Answer with a number only, giving how many lines in the data below include "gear".
====
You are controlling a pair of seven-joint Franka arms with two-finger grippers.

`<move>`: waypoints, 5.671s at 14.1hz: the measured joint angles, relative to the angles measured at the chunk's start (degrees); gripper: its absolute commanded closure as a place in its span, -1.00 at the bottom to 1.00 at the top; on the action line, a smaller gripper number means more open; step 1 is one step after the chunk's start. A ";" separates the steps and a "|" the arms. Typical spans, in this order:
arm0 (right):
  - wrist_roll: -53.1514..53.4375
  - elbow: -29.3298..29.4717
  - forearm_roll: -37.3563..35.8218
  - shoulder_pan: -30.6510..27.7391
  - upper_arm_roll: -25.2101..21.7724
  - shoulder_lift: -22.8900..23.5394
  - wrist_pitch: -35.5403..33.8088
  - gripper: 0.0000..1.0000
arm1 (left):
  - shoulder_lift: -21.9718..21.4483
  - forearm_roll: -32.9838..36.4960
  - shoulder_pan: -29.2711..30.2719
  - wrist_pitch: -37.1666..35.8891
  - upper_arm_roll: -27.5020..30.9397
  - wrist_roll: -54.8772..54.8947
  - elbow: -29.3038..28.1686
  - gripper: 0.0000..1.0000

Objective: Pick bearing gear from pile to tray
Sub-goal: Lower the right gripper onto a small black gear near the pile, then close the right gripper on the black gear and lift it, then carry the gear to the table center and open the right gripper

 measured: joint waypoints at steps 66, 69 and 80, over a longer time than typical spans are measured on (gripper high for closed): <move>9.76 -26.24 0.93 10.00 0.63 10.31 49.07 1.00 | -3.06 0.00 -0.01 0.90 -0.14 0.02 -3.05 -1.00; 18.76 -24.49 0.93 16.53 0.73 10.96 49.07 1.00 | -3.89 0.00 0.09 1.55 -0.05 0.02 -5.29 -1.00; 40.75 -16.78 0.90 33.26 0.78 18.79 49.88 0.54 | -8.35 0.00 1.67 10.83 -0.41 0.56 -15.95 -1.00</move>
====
→ SOLUTION FOR THIS PROBLEM
2